10/18 ニュースなスペイン語 En patera:小型船にて
「Patera」は「cayuco」と並んで、ある特定の文脈で使われる、「小型の船」を表す語である。「船」と言っても、粗末なエンジンが付いているだけで、雨風がしのげる屋根が付いているわけではない。
ここ数日、「○○名の移民が小型船で××の港に到着(……migrantes llega en patera a……)」という見出しが増えてきた。スペインでは、定期的に移民の波が押し寄せる。

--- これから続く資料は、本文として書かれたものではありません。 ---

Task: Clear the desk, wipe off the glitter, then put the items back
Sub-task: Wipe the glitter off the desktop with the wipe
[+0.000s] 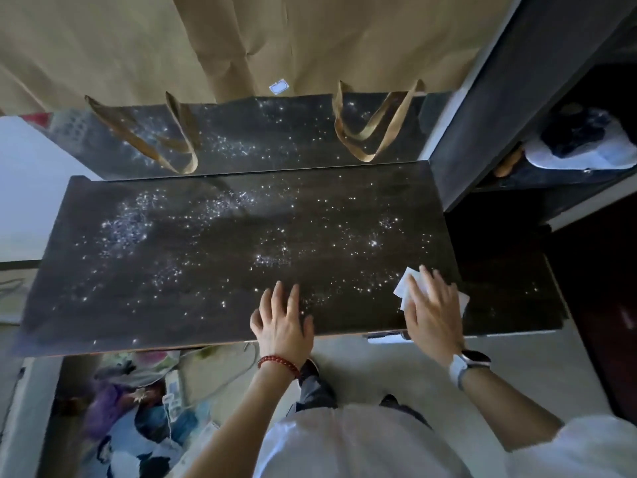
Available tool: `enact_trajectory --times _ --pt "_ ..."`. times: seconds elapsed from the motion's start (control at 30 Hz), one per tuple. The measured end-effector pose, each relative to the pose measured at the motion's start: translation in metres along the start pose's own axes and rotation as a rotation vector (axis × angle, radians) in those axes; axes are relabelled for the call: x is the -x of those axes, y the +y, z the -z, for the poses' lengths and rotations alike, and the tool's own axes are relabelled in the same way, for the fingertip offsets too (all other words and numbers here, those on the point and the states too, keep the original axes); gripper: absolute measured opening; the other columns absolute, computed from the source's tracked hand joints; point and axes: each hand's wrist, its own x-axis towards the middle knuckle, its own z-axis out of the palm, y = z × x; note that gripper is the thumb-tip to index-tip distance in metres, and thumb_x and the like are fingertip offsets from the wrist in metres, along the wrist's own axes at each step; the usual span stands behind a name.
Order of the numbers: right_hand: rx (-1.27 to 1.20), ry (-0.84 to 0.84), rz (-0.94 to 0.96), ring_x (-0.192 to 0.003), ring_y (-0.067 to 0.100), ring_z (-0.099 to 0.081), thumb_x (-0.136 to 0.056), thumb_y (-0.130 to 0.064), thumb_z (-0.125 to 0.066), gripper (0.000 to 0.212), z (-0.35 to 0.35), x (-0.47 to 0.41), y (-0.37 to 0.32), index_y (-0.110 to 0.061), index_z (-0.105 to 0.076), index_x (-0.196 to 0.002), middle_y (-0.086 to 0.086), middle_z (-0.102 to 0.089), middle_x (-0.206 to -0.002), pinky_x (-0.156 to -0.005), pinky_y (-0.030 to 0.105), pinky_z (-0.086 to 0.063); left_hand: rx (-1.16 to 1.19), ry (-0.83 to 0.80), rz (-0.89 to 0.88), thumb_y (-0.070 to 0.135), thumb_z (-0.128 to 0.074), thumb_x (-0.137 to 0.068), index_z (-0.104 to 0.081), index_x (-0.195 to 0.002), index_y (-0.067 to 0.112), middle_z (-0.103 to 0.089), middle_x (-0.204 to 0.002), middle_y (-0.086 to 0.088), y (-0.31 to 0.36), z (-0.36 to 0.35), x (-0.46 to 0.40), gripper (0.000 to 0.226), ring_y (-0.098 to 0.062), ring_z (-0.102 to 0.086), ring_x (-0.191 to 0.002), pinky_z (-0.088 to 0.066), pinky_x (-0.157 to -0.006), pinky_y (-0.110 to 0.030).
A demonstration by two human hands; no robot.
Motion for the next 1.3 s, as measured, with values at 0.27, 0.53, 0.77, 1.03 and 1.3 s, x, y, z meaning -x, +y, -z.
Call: enact_trajectory --times 0.27,0.53,0.77,1.03,1.3 --pt "-0.184 -0.010 -0.303 -0.137 0.037 -0.025 -0.092 -0.042 -0.008 0.065 -0.027 -0.025 -0.044 0.001 -0.023 -0.140 0.024 -0.028 -0.147 -0.113 0.049 -0.014 -0.069 -0.064 -0.014 0.035 -0.032 -0.094 -0.016 -0.141 0.035 -0.007 -0.155 0.005 -0.033 0.000 -0.019 0.050 -0.021 0.001 -0.142 -0.010 -0.111 -0.048" --pt "-0.026 -0.109 0.425 -0.136 0.025 -0.029 -0.097 -0.036 -0.010 0.050 -0.035 -0.013 -0.037 -0.017 -0.030 -0.139 0.006 -0.038 -0.146 -0.108 0.050 -0.024 -0.062 -0.018 -0.031 0.037 -0.025 -0.087 -0.030 -0.138 0.035 -0.022 -0.153 0.001 -0.040 -0.004 -0.020 0.051 -0.026 -0.012 -0.141 -0.014 -0.109 -0.051" --pt "-0.173 -0.022 -0.269 -0.138 0.036 -0.020 -0.091 -0.034 -0.019 0.056 -0.031 -0.037 -0.033 -0.010 -0.026 -0.142 0.018 -0.027 -0.149 -0.110 0.056 -0.015 0.013 0.070 0.035 0.027 -0.036 -0.089 -0.042 -0.132 0.030 -0.031 -0.149 -0.003 -0.029 -0.010 -0.020 0.043 -0.028 -0.017 -0.139 -0.013 -0.109 -0.052" --pt "-0.242 -0.158 0.269 -0.137 0.030 -0.020 -0.091 -0.023 -0.031 0.042 -0.022 -0.016 -0.003 -0.017 -0.046 -0.130 0.017 -0.037 -0.144 -0.111 0.047 -0.023 0.051 0.140 0.103 0.028 -0.036 -0.077 -0.050 -0.123 0.015 -0.031 -0.147 -0.011 0.005 -0.010 -0.030 0.050 -0.032 -0.017 -0.138 -0.009 -0.109 -0.055" --pt "-0.119 -0.058 -0.242 -0.137 0.040 -0.022 -0.090 -0.034 -0.014 0.060 -0.016 -0.077 0.047 -0.003 -0.028 -0.139 0.024 -0.026 -0.148 -0.109 0.052 -0.024 -0.042 -0.011 0.018 0.040 -0.036 -0.090 -0.015 -0.143 0.025 -0.003 -0.156 -0.004 0.042 -0.027 -0.047 0.059 -0.028 0.004 -0.142 -0.001 -0.113 -0.054"
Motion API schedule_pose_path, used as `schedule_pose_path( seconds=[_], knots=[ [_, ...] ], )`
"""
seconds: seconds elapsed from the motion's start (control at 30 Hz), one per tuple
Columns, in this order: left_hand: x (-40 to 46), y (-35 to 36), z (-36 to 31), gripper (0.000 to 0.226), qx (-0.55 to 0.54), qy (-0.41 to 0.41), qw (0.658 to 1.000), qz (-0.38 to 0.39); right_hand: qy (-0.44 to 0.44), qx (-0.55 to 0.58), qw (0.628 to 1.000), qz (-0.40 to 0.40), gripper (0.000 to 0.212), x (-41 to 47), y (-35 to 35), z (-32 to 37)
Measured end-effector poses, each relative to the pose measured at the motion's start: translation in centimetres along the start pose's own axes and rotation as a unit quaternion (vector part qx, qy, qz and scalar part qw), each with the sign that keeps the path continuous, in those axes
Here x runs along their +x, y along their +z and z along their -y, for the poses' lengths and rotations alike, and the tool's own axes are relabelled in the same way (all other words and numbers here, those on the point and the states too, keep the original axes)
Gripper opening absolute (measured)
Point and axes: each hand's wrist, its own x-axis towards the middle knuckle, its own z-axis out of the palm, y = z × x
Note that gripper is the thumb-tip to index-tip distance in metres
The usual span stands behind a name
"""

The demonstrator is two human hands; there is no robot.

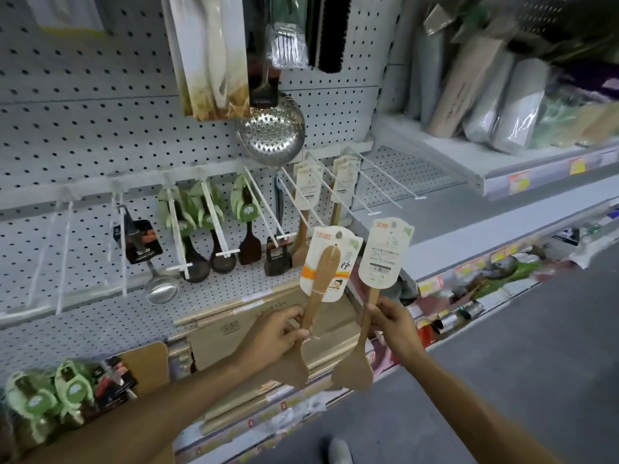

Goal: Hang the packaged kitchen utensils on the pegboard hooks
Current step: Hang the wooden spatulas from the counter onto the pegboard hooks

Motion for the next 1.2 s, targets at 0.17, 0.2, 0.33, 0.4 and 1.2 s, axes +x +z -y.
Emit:
schedule_pose_path(
  seconds=[0.17, 0.2, 0.33, 0.4, 1.2],
  knots=[
    [2.8, 2.5, -0.9, 0.015, 0.0, -0.014, 0.999, -0.03, -0.001, -0.023, 0.999, 0.037, 0.021, 3.9, -3.3, -1.1],
    [3.2, 3.0, -1.2, 0.015, -0.001, -0.016, 0.999, -0.038, 0.005, -0.023, 0.999, 0.042, 0.022, 4.5, -3.9, -1.3],
    [5.1, 5.1, -2.3, 0.015, -0.005, -0.034, 0.998, -0.056, 0.012, -0.037, 0.996, 0.077, 0.025, 7.1, -6.7, -2.5],
    [6.0, 6.0, -3.0, 0.016, -0.006, -0.039, 0.997, -0.068, 0.012, -0.043, 0.995, 0.092, 0.027, 8.3, -8.1, -3.0],
    [10.5, 11.5, -5.5, 0.01, -0.019, -0.104, 0.979, -0.173, 0.019, -0.072, 0.98, 0.186, 0.02, 17.6, -10.2, -1.6]
  ],
)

スペインのバレアレス諸島州、カナリアス諸島州、バレンシア州、アンダルシア州、ムルシア州などの、イベリア半島の南の、しかも海に面している自治州に、この週末だけで、少なくとも30数隻の小型船で、500名を超える移民が到着した。
単純計算で、1隻あたり10〜16人くらいが乗っていた計算だ。大海の荒波をかいくぐって、命からがらたどり着いた。
イベリア半島に運良くたどり着いた人たちの多くは成人男性だが、何人かの未成年(menores de edad)、3名の妊娠中の女性(mujeres embarazadas)もいたという。そして、小型船内には1体の遺体(un cuerpo)もあったらしい。
「運良く」と書いたのも、先週の木曜日に、トラファルガー湾(Trafalgar)沖で、28名が乗った小型船が遭難(naufragio)し、全員が行方不明となっているためだ。昨日の日曜日の捜索(búsqueda)では、10体の遺体が回収されたという。
移民の多くはアルジェリア(argelinos)やモロッコ(marroquíes)といったアフリカ大陸から来た人々だ。
妊婦らは病院に搬送されたらしいが、その後の彼ら移民の処遇はまだ、明らかになっていない。
これまでの流れから察するに、移民として受け入れられたとしても、イベリア半島の地を踏めるのはごく少数(例えば、親戚・知人がいるようなケース)で、多くは、カナリアス諸島のどこかの島の施設に収容されるのだろう。雨風がしのげて、「食」にもあずかれるが、移民の多くが望む「ショク」は「職」だ。
スペイン人たちの間には、ーもちろん全国民にではないだろうがー、移民に対して、いろいろな思いがある。
移民たちが、真っ当な仕事に就くのは困難だ。だから、真っ当でないことに手を染める。だから、スペイン人たちの間には移民=危険という偏見か根付き、それが移民たちの就職を妨げる。あとは、負のスパイラルだ。
今はスペインを夢見ながら大海に散っていった人たちの冥福を祈るしかない。アーメン。
写真は移民たちの「小型船」。2017年くらいに撮影されたもの。目視できるだけでも30〜40人ちかい人が乗っている。